__About this exercise__.
The answer is the complete listing below, written out again exactly.

__Recorded information__.

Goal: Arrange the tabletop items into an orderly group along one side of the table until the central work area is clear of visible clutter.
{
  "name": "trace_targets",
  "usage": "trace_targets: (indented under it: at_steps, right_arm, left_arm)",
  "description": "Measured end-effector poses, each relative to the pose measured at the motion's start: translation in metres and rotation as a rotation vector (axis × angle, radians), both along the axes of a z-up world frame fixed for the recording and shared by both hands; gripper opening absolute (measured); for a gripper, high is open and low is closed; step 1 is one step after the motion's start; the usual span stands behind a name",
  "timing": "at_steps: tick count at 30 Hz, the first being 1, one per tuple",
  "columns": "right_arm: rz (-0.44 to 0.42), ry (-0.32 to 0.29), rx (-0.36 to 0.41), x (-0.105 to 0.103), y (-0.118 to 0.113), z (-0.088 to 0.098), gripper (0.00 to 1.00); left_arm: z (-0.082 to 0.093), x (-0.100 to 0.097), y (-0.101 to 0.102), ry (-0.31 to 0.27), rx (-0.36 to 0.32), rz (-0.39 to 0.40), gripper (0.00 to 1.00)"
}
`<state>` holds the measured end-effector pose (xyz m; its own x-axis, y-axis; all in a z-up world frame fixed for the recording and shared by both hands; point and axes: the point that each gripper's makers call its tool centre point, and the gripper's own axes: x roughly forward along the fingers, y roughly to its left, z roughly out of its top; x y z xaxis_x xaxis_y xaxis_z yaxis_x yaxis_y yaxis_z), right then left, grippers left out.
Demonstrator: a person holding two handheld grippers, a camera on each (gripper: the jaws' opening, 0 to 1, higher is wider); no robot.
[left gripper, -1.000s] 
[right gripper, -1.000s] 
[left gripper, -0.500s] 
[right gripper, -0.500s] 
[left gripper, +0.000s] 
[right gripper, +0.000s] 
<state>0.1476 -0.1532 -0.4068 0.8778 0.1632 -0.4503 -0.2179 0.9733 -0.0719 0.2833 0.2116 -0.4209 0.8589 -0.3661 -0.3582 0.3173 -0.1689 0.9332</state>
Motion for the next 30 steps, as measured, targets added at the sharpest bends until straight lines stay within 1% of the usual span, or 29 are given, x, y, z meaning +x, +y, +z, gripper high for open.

__Your response__.
Goal: Arrange the tabletop items into an orderly group along one side of the table until the central work area is clear of visible clutter.
{
  "name": "trace_targets",
  "usage": "trace_targets: (indented under it: at_steps, right_arm, left_arm)",
  "description": "Measured end-effector poses, each relative to the pose measured at the motion's start: translation in metres and rotation as a rotation vector (axis × angle, radians), both along the axes of a z-up world frame fixed for the recording and shared by both hands; gripper opening absolute (measured); for a gripper, high is open and low is closed; step 1 is one step after the motion's start; the usual span stands behind a name",
  "timing": "at_steps: tick count at 30 Hz, the first being 1, one per tuple",
  "columns": "right_arm: rz (-0.44 to 0.42), ry (-0.32 to 0.29), rx (-0.36 to 0.41), x (-0.105 to 0.103), y (-0.118 to 0.113), z (-0.088 to 0.098), gripper (0.00 to 1.00); left_arm: z (-0.082 to 0.093), x (-0.100 to 0.097), y (-0.101 to 0.102), ry (-0.31 to 0.27), rx (-0.36 to 0.32), rz (-0.39 to 0.40), gripper (0.00 to 1.00)"
}
`<state>` holds the measured end-effector pose (xyz m; its own x-axis, y-axis; all in a z-up world frame fixed for the recording and shared by both hands; point and axes: the point that each gripper's makers call its tool centre point, and the gripper's own axes: x roughly forward along the fingers, y roughly to its left, z roughly out of its top; x y z xaxis_x xaxis_y xaxis_z yaxis_x yaxis_y yaxis_z), right then left, grippers left out.
Demonstrator: a person holding two handheld grippers, a camera on each (gripper: the jaws' opening, 0 to 1, higher is wider); no robot.
[left gripper, -1.000s] 
[right gripper, -1.000s] 
[left gripper, -0.500s] 
[right gripper, -0.500s] 
[left gripper, +0.000s] 
[right gripper, +0.000s] 
<state>0.1476 -0.1532 -0.4068 0.8778 0.1632 -0.4503 -0.2179 0.9733 -0.0719 0.2833 0.2116 -0.4209 0.8589 -0.3661 -0.3582 0.3173 -0.1689 0.9332</state>
Motion for the next 30 steps, as measured, targets added at the sharpest bends until straight lines stay within 1% of the usual span, or 29 are given, x, y, z meaning +x, +y, +z, gripper high for open.

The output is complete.